*Thank you for 2000 signatures!*
This has evolved very quickly, so we have thought more about our key messages for this campaign.
Placing the slowest vehicles at the front of every intersection means other road users have to wait, repetitively, for the same vehicles that take the longest time to cross an intersection, we appreciate it's just 10 seconds or so, but it's 10 seconds or so at EVERY intersection.
This significantly reduces the networks speed and it takes longer to get things done. this includes delivering goods which cyclists are actually quite dependent upon.
Cars that have to stop and start more often, use more fossil fuels, and create delays with considering we want traffic to flow, not to abruptly stop because of unpredictable behaviors like road users jumping on and off footpaths.
This infrastructure is extremely expensive, we're literally spending billions, so it needs to be facilitated, we don't support cyclists swapping between the road, cycle lanes and footpaths just because a light is red and they can't be bothered waiting.
Most road users have noticed increased queuing time and queue length at Intersections due to the installation of yellow hit-sticks which stop other road users cooperating with each other so that access to appropriate lanes occurs earlier. this is also a major source of frustration because, for much of the time, there is no one in the cycle lane that the hit-sticks try to maintain access to.
We want cyclists to communicate, use hand signals and to look behind them and not weave in and out of lanes of traffic, this makes predicting their movement difficult if not impossible.

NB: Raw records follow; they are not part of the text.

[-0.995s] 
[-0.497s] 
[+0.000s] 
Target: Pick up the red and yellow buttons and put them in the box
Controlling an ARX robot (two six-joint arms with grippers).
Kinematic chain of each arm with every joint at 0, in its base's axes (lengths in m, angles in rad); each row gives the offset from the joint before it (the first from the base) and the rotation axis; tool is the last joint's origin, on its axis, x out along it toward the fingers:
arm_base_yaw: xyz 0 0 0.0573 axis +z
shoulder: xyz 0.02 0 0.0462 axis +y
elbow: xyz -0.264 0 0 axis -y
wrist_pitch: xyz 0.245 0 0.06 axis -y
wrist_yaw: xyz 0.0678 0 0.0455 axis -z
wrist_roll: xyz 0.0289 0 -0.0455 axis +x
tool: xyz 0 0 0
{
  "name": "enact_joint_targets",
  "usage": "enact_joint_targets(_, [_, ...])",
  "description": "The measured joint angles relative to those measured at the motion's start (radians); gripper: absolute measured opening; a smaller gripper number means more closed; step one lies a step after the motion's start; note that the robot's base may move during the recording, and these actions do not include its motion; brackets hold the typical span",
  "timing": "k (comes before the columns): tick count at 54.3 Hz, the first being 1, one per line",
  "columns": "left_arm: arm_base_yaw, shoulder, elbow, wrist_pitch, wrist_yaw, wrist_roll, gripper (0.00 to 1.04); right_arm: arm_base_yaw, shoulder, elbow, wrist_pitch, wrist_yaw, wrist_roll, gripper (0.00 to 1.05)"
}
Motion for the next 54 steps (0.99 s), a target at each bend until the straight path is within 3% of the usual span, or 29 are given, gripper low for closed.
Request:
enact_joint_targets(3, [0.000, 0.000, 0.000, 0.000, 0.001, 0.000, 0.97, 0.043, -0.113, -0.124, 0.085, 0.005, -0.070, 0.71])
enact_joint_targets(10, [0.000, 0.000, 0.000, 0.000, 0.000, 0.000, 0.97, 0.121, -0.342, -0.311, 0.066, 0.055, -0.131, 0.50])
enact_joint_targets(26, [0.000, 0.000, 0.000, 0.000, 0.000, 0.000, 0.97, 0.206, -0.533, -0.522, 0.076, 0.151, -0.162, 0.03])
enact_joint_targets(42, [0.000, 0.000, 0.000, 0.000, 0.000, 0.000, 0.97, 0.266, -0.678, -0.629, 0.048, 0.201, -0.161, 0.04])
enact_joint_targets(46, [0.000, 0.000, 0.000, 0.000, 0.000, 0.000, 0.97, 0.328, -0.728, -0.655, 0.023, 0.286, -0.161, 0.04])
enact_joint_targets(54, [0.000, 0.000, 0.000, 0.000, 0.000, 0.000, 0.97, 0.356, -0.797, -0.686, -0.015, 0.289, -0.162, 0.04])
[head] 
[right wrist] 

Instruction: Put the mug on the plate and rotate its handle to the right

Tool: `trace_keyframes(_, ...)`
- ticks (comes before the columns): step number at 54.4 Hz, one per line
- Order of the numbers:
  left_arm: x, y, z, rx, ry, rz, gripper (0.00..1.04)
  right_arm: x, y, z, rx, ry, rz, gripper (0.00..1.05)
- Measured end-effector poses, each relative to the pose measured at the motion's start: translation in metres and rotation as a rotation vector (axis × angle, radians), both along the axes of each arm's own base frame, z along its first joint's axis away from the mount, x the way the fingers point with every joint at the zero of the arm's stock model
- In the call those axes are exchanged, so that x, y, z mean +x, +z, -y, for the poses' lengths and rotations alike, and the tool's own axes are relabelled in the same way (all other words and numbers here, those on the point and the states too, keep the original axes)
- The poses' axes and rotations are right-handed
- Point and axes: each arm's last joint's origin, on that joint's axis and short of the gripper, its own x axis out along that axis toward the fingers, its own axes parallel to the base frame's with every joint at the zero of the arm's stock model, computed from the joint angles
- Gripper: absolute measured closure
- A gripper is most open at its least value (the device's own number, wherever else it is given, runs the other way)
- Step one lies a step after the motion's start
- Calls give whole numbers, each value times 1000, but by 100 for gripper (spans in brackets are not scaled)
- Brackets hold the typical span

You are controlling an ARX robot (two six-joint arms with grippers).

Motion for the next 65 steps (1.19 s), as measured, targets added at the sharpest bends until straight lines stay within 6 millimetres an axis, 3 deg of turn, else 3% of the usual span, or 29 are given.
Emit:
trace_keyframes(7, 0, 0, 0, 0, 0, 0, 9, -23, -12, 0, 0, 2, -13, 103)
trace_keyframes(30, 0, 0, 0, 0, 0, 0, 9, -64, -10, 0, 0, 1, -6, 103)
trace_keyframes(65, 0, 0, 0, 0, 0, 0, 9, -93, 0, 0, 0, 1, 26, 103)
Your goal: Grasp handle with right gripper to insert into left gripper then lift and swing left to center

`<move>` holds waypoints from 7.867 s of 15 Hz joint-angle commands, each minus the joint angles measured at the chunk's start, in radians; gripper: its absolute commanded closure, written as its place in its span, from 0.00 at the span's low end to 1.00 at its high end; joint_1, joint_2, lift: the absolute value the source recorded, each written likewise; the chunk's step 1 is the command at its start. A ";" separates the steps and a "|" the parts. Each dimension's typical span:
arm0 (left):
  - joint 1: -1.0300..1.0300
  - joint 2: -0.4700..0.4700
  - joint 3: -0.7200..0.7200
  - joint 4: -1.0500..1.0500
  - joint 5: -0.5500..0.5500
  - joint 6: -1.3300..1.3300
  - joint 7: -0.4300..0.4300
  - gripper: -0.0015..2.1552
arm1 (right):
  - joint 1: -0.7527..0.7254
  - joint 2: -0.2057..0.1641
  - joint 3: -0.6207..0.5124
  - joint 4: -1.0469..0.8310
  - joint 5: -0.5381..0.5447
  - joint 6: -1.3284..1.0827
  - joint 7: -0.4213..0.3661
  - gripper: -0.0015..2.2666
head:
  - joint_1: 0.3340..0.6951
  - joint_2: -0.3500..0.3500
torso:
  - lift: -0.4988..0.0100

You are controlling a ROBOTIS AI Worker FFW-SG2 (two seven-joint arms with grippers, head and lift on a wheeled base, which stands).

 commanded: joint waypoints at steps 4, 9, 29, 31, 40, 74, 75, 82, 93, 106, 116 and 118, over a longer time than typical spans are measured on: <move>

We don't see any logic in allowing the use of headphones or allowing cyclists not to indicate. We don't agree that cyclists should ride up on the inside of motorists who are turning left, this is dangerous, cars and trucks have blind spots, and the road user at the front of an intersection sometimes physically can not see a cyclist hidden by cars behind a queue of motorists, especially if that cyclist is approaching quickly. this has already resulted in deaths that are automatically blamed on motorists.
We don't see the sense in removing all parking adjacent to cycle lanes, a smart and dynamic road network allows people places to stop ( answering cellphones, dropping people off, picking people up etc) We agree 'Not seeing a cyclist' isn't an excuse as the transport minister has recently said, but drivers don't have x-ray vision yet we bear the liability.
Hence we want cyclists to be visible day and night and place themselves on the road so that they are easy to see and not obscuring themselves just to get to the front of the queue.
We want a communicative and cooperative transport environment where people pay attention, not a them vs us mentality. Safety is not something you can just command, it comes when ALL parties do their bit to be hyper aware of the environment around them. Bikes, like other vehicles need to have correctly aligned lights and functioning brakes, yet there is no such compliance standard for bikes.
There is also no way of identifying a cyclist if they are to cause a crash. We want all road users to take responsibility for their safety. We do not approve of the them and us mentality that is driving a rift between cyclists and other road users. Many of us can not manage our work and personal life using a bike.
We encourage those who can to do so but motorists should not be berated for choosing a mode of transport we know to be safe, comfortable and usable all year round.
The vigilante actions taken by various cycle action groups need to consider safety and legality before ideology Berating people who choose the safety of a hundred years of automotive safety engineering is counter productive to their ideology of enticing more cyclists. Safety comes through paying fastidious attention, not by merely "feeling" safe, in fact the safer one feels the less one may be inclined to pay attention.